Webster’s dictionary defines Savanna as: “a tropical or subtropical grassland containing scattered trees and drought-resistant undergrowth.” Why is this important? Well, Savanna is a very diverse ecosystem. You get the benefits of trees with the ability to graze the grass. This is a win win for all parties involved. Let’s take a look at why.
Trees act has huge nutrient pumps. They bring up water and minerals from deep within the soil. In many cases, these minerals are not available in just grass alone, their roots can’t go down far enough. So, if you are grazing livestock, they will get to eat the mineral rich leaves of the trees, which will in turn give you healthy animals. You cannot leave them around the same trees for too long or they will kill your trees. This will give you a small reduction in your mineral feeding costs if you are giving them mineral supplements. If your not grazing livestock, these trees are still pumping up these nutrients and making them available to other species, both plant and animal. Trees also act as a windbreak, provide a shady spot for wildlife and livestock and bring new species onto your land. The more biodiversity you have on your land, the stronger the ecosystem will be. A strong ecosystem translates into more security for your land, family and community.
If you have a heavily forested area you can create savanna by cutting down trees to ensure they are widely spaced. Don’t cut all of your trees down! The key here is that you are opening up the canopy so that light can reach the ground, which will allow grass to grow. If you don’t have a forested area, you can plant trees to create a savanna. This will take a lot longer than cutting down tress, because your trees will have to mature before you can get all of the benefits of a savanna. But, I still feel it’s worth it. Don’t waste the trees that you cut down. Use them for firewood, or Hugelkultur beds. Please check out my podcast on Hugelkultur beds here.
We have started to create savanna on Greg and Jan’s land. Check out some before and after pictures.
You can see in the “after” picture that the tree spacing is more spread out. And, truth be told, we need to take out some more trees to get more spacing. Not enough light will get down to the forest floor to allow grass to come up.
Greg also made a good point about creating savanna.
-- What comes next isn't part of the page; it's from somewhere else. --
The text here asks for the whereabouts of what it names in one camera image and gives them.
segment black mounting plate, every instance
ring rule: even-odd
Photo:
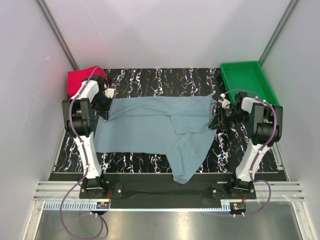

Not only will it enable you to graze the area, which will increase biodiversity, but you are being taxed for the land anyway. The government makes no distinction between grass and forest. It makes a whole lot of sense to put it to use by grazing it. You could also plant cash crops in these areas if your not a grazer. Heck, you could even create a “food forest.”
You might be thinking that cutting down trees is a bad thing, because the mainstream consensus on this issue has conditioned us to view this practice as evil. However, trees that are more widely spaced will allow the ones that aren’t cut down to prosper. Their roots will spread deeper and further out to bring up even more nutrients and sequester more carbon. And, if you use the wood from the trees that you’ve cut down responsibly, you won’t be “wasting” the trees at all. Bigger, happier, healthier trees. And, if the grass below the trees is grazed properly, you will be building massive amounts of organic matter to feed soil life and livestock, which also sequesters carbon.
What are you experiences with creating savanna? I’d love to hear from someone else who is creating savanna, or just has an opinion on it!